Runoff, 2024–2025
Essay: Space of Waste
Our garbage creates, changes, or destroys the habitats of other beings – habitats that are as intimately connected to our own as our breath is to our bodies. Rats run through our trash bags, nibbling our leftovers, forging an interspecies urban architecture around our drains, our dumpsters, and our service tunnels. Seagulls pick over our landfill sites and hermit crabs make their homes in barnacle-encrusted tin cans on the ocean floor. Chemical spills poison our waterways, while agricultural run-off makes them bloom with bright swathes of algae, a proliferation of green life while fish and frogs gasp for oxygen. Earthworms swallow microplastics and bacteria become resistant to surplus bleach and antibiotics.
We are not “supposed” to see all this. Every day, our waste is gently snatched away from us by convoys of lorries, municipal street cleaners, storm drains, and chutes. This happens before we can see what we’ve done, before we can comprehend the magnitude of the rubbish we are producing as a society. Out of sight, out of mind, we are told. And why? Because there is money in garbage. Sack-loads of it. We are all living within the garbage-industrial complex.
Over the course of her long career, Christy Rupp has engaged with these questions of waste, visibility, and habitat. Working primarily with discarded single-use plastics, her sculptures tell a story of the vibrancy of all life, the interconnectedness of human and nonhuman ecosystems, and the power exerted on our shared world by waste. Informed by the emerging field of discard studies, Rupp explores the maintenance of power by dominant systems through which places, people, materials, and beings, are devalued and discarded.
Rupp is particularly drawn to the context of these questions in her home city of Buffalo, an area named after an animal that once defined many North American landscapes. The story of the animal and its demise reveals the power of waste – and particularly to the ways in which things are wasted not because they are valueless, but because they are valuable.
Under this way of looking at things, both colonialism and capitalism become systems of creating waste, in ways that are increasingly closely tied to the oil industry. In this exhibition, Rupp actively alludes to the destructive power of oil pipelines, as well as working with petroleum-based products such as various plastics.
Several pieces are beautifully crafted from defunct credit cards, where their overlaid shards resemble protective scales, an exoskeleton of hollow promises. Excess is encapsulated in the credit card, a form of plastic money that encourages a disconnection from reality in the same way that our garbage systems do. We borrow money to buy consumer goods, and when we do, we are rewarded with free flights; capital and oil are such companionable bedfellows.

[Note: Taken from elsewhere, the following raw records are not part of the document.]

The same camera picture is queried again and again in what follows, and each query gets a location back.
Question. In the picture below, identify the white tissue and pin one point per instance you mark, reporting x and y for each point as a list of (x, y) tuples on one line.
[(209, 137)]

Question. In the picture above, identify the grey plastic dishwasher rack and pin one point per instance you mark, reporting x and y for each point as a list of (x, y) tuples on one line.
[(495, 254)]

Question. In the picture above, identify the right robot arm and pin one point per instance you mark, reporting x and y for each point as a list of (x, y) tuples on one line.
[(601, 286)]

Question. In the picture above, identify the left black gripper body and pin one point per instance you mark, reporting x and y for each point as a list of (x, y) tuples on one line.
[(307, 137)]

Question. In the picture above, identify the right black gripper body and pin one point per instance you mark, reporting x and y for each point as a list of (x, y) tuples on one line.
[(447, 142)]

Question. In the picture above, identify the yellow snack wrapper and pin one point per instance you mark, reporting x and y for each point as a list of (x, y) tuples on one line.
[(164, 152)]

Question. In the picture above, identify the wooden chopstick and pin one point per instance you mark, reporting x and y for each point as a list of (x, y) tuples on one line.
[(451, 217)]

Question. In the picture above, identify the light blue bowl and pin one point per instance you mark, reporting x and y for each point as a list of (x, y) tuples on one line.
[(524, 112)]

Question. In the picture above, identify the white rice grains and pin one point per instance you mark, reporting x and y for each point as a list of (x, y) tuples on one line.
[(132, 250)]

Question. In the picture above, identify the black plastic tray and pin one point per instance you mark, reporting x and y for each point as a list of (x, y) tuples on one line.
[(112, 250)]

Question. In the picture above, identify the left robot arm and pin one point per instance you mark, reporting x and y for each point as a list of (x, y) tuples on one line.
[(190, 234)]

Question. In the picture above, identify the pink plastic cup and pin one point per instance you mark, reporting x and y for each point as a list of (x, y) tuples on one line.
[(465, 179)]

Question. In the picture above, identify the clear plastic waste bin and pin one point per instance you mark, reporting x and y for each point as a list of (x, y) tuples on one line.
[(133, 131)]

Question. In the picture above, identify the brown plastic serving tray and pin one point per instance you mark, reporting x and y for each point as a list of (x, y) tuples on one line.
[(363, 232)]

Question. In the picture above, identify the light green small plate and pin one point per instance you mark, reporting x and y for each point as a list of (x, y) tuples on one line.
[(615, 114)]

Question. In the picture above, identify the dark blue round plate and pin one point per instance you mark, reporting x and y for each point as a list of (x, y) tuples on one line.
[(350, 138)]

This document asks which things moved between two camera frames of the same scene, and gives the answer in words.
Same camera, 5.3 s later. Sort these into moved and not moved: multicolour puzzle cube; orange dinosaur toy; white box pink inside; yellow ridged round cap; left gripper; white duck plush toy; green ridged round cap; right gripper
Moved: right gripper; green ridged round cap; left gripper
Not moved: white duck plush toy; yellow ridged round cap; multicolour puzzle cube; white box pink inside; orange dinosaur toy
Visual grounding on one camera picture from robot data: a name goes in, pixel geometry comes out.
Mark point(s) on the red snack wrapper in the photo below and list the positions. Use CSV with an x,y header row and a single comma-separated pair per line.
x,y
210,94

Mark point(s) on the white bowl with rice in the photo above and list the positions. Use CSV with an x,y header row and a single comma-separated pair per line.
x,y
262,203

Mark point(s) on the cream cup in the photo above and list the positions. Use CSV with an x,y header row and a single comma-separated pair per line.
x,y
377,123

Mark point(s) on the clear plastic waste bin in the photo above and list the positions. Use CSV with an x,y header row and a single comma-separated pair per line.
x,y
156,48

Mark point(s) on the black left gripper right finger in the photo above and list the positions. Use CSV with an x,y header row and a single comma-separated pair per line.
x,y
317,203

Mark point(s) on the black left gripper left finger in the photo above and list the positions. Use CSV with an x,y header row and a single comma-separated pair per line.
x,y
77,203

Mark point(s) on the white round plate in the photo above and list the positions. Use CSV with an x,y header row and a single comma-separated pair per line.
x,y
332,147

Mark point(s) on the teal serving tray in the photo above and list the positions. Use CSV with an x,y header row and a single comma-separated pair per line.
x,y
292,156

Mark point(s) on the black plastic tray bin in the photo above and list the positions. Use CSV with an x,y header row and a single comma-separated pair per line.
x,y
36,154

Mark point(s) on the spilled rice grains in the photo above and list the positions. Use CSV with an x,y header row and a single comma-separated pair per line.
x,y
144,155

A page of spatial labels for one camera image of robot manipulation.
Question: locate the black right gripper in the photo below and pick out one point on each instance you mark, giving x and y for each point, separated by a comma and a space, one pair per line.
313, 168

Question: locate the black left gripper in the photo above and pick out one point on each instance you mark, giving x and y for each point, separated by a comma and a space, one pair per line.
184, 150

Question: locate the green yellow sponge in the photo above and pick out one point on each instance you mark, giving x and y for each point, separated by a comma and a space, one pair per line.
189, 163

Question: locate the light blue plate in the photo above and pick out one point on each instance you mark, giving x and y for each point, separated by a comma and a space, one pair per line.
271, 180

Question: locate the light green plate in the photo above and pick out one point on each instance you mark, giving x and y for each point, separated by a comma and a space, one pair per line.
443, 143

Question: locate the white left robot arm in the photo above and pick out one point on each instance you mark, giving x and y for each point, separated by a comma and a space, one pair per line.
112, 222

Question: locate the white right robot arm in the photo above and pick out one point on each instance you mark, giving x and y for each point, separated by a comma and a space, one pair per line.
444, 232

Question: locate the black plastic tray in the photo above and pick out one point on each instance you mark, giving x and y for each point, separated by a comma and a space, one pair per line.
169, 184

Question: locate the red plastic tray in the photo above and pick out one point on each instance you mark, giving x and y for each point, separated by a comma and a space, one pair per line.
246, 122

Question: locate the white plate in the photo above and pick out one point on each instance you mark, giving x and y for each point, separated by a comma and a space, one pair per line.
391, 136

In our relationship to the more-than-human world, Rupp suggests, we are borrowing against the future. We are blindly spending resources without recognizing their essential role as habitat, driving a spectrum of species towards extinction – perhaps including ourselves. We are buying things cheap, but in the future our debt will be crippling; while money is intangible and fluid, extinction is finite.
What will we choose to save, and who decides? Which lives will we label valueless and discard? And how will the legacy of our waste be read by future generations?